** WORK INSTRUCTION **
Without including any pictures, return the records below exactly as written.
BEGIN
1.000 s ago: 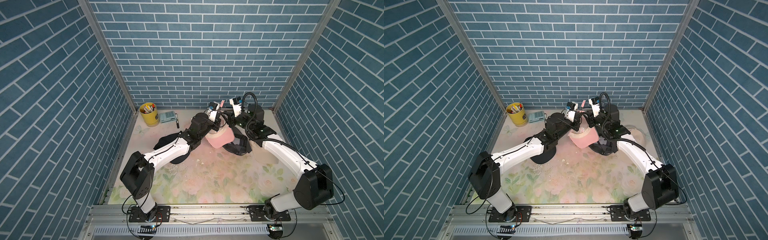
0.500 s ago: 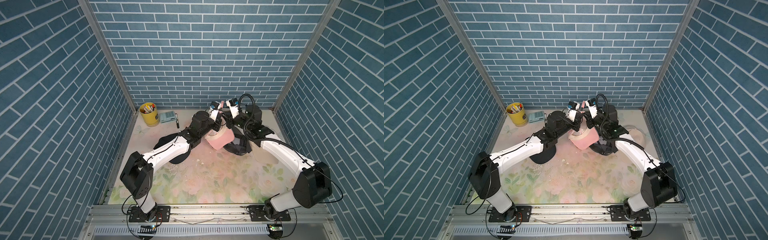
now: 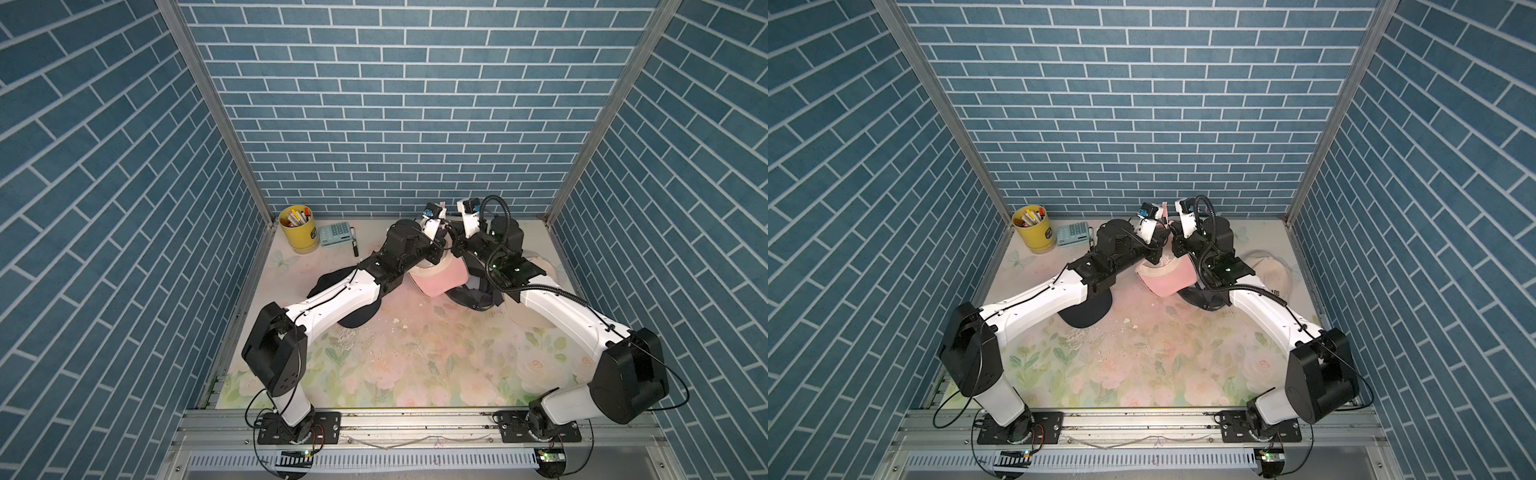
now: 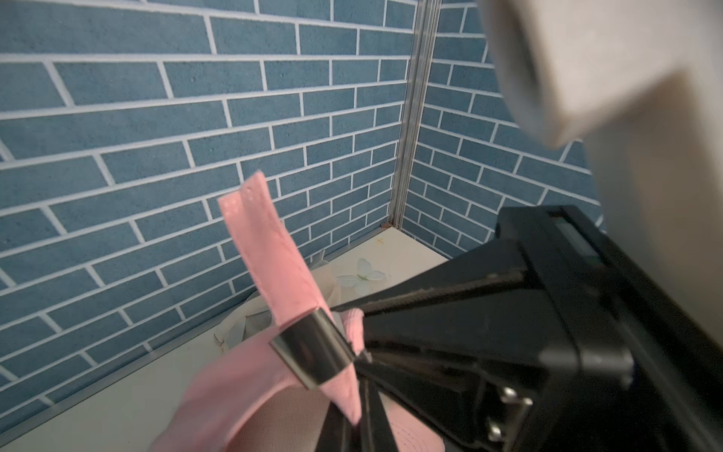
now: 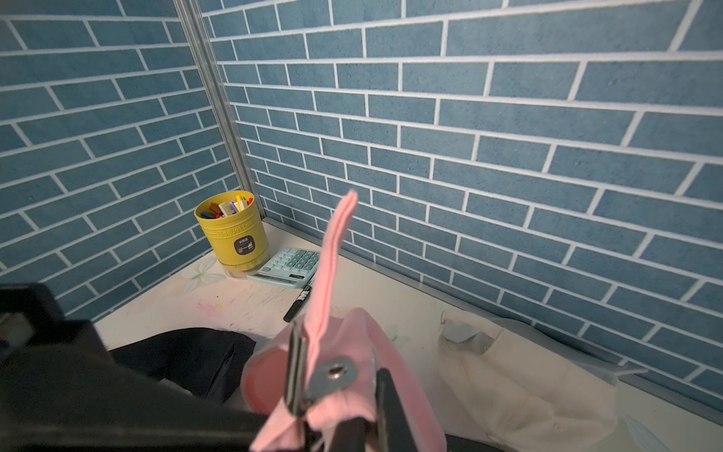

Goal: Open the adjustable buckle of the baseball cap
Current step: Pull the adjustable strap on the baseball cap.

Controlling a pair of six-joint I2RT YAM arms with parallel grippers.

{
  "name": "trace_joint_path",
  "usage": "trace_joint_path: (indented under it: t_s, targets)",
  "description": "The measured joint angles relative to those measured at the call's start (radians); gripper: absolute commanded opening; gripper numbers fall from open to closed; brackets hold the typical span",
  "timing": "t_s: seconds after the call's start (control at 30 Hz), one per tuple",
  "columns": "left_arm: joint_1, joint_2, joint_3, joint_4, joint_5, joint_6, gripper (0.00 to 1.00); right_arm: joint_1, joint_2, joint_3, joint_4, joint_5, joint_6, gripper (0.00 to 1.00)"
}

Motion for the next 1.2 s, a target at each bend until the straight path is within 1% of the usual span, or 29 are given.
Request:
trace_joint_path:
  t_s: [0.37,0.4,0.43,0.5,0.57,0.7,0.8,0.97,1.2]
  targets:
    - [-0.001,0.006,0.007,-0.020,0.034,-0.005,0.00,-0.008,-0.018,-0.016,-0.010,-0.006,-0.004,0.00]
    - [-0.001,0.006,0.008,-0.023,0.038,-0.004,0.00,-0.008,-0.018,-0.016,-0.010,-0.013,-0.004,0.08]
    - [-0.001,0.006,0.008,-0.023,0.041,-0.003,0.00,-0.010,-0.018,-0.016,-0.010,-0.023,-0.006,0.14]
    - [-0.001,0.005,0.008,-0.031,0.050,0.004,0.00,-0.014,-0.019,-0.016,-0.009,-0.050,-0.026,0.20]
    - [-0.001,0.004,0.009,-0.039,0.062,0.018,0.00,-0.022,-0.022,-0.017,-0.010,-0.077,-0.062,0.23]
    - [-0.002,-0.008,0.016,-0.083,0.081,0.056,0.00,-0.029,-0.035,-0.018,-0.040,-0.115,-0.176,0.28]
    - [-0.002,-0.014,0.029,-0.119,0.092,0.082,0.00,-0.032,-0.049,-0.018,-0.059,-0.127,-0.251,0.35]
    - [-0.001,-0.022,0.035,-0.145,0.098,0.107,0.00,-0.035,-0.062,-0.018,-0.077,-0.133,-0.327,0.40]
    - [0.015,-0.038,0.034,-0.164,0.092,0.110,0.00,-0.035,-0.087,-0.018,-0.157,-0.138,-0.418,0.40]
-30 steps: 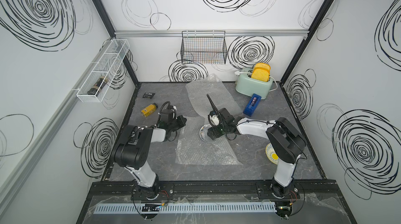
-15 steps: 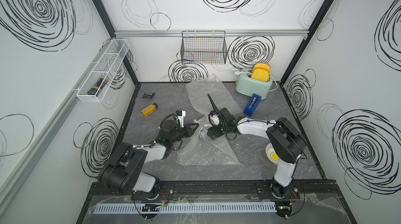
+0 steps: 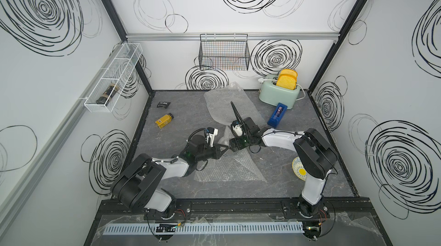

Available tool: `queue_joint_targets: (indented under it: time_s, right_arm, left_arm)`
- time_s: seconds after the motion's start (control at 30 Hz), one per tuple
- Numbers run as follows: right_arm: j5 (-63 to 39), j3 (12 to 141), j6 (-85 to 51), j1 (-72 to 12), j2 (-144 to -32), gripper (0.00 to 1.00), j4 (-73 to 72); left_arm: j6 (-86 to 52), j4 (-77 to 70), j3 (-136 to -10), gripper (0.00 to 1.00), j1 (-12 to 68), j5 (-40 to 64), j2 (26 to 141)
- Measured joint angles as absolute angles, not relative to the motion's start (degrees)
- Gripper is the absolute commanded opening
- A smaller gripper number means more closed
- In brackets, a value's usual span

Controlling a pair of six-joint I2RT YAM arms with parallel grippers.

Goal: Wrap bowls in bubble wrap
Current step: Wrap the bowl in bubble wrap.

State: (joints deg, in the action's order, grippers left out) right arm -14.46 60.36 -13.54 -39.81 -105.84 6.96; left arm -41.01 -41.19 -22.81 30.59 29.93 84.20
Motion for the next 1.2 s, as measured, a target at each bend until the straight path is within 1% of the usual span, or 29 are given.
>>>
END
** OUTPUT BELOW **
1.000 s ago: 
0.500 s ago: 
now: 
now: 
now: 

Goal: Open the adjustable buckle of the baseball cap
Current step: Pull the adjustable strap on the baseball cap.

Controlling a pair of six-joint I2RT YAM arms with parallel grippers.

{
  "name": "trace_joint_path",
  "usage": "trace_joint_path: (indented under it: t_s, targets)",
  "description": "The measured joint angles relative to those measured at the call's start (radians); gripper: absolute commanded opening; gripper numbers fall from open to closed; brackets hold the typical span",
  "timing": "t_s: seconds after the call's start (control at 30 Hz), one per tuple",
  "columns": "left_arm: joint_1, joint_2, joint_3, joint_4, joint_5, joint_6, gripper (0.00 to 1.00); right_arm: joint_1, joint_2, joint_3, joint_4, joint_5, joint_6, gripper (0.00 to 1.00)"
}

Motion for the next 1.2 s, a target at each bend until the straight path is within 1% of the usual span, or 29 are given.
Request:
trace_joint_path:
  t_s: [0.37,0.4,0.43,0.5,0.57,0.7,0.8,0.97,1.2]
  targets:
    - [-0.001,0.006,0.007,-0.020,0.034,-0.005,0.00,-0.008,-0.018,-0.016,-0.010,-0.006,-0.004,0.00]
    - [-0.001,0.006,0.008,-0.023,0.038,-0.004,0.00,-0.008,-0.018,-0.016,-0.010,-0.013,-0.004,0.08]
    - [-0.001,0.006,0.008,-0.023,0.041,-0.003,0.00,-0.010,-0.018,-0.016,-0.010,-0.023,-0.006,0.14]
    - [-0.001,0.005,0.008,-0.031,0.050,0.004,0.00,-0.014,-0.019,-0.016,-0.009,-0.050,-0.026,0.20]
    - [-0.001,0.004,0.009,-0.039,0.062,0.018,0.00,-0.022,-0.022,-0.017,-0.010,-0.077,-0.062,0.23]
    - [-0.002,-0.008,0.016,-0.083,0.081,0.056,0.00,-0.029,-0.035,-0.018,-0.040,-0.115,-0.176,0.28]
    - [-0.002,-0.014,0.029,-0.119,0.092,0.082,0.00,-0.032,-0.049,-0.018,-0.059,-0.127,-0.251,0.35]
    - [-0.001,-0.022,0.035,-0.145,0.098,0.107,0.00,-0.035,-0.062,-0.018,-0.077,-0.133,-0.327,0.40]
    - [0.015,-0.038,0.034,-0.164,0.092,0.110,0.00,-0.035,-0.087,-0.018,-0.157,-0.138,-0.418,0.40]
-30 steps: 
-15 steps: 
+0 steps: 

Available tool: `queue_joint_targets: (indented under it: time_s, right_arm, left_arm)`
- time_s: seconds after the motion's start (control at 30 Hz), one per tuple
- Numbers run as follows: right_arm: j5 (-63 to 39), j3 (12 to 141), j6 (-85 to 51), j1 (-72 to 12), j2 (-144 to -32), gripper (0.00 to 1.00), j4 (-73 to 72); left_arm: j6 (-86 to 52), j4 (-77 to 70), j3 (-136 to -10), gripper (0.00 to 1.00), j1 (-12 to 68), j5 (-40 to 64), j2 (26 to 141)
- Measured joint angles as absolute angles, not relative to the motion's start (degrees)
- Gripper is the absolute commanded opening
- A smaller gripper number means more closed
- In brackets, a value's usual span

Controlling a pair of six-joint I2RT YAM arms with parallel grippers.

Goal: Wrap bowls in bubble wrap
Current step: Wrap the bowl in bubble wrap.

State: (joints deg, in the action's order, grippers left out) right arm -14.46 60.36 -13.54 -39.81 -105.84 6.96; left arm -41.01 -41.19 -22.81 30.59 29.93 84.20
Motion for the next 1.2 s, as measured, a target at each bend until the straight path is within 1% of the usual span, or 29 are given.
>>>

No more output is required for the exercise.